- [WORK REQUEST] The line that contains "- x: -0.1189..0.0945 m" marks the end: retype the data below exactly from its first line through that line.

- [INFORMATION SHOWN]
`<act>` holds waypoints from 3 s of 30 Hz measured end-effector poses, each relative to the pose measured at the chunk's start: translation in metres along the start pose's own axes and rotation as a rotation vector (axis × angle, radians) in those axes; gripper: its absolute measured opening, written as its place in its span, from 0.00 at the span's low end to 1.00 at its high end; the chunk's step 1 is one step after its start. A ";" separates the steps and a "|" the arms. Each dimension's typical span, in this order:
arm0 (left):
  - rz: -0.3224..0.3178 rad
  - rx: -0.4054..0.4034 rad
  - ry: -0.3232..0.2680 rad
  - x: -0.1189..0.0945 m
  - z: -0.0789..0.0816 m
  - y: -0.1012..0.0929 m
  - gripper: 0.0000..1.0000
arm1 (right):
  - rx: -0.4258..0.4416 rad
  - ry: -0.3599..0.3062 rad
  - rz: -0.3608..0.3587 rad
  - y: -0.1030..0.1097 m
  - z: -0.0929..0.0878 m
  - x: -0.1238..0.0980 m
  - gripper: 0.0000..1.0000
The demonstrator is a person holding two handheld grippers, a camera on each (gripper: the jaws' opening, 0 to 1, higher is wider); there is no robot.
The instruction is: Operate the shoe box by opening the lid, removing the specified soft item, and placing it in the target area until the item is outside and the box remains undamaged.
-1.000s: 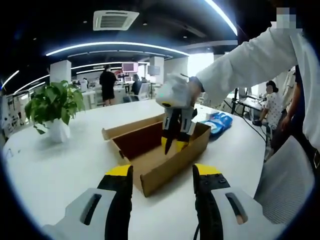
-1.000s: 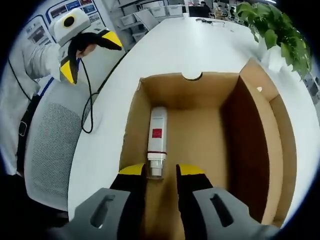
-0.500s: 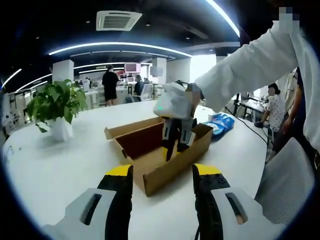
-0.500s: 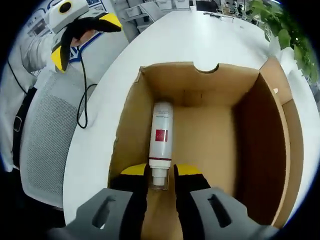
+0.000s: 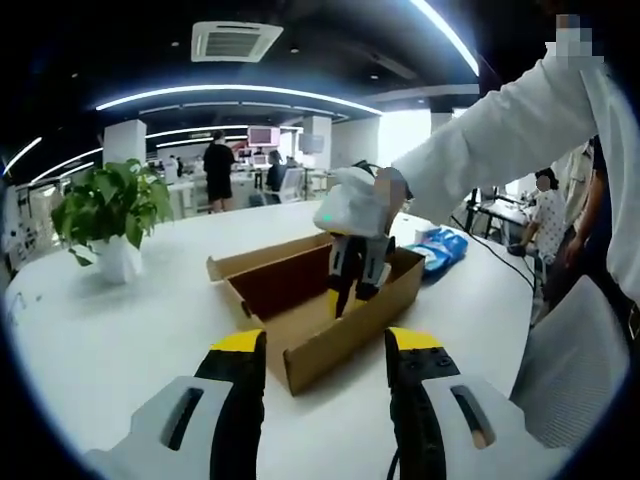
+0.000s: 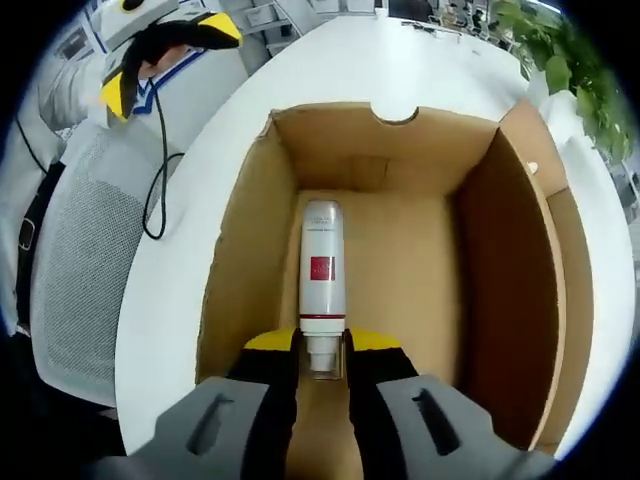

- [RESULT OF THE EXERCISE]
`<act>` holds waypoints from 3 s of 30 Hz measured end-effector poses, each relative to the pose measured at the chunk's start: translation in metres along the start pose's own axes and rotation as a rotation vector (axis × angle, radians) in those axes; gripper: its absolute measured opening, written as its place in its span, from 0.00 at the span's low end to 1.00 at its high end; the chunk's step 1 is one step after its start. A ";" separates the steps and a "|" the arms. Each dimension's typical span, in this order:
arm0 (left):
  - rz: -0.3224..0.3178 rad
  - rx: -0.4054..0.4034 rad
  - ry: -0.3232..0.2680 rad
  - x: -0.1189..0.0945 m

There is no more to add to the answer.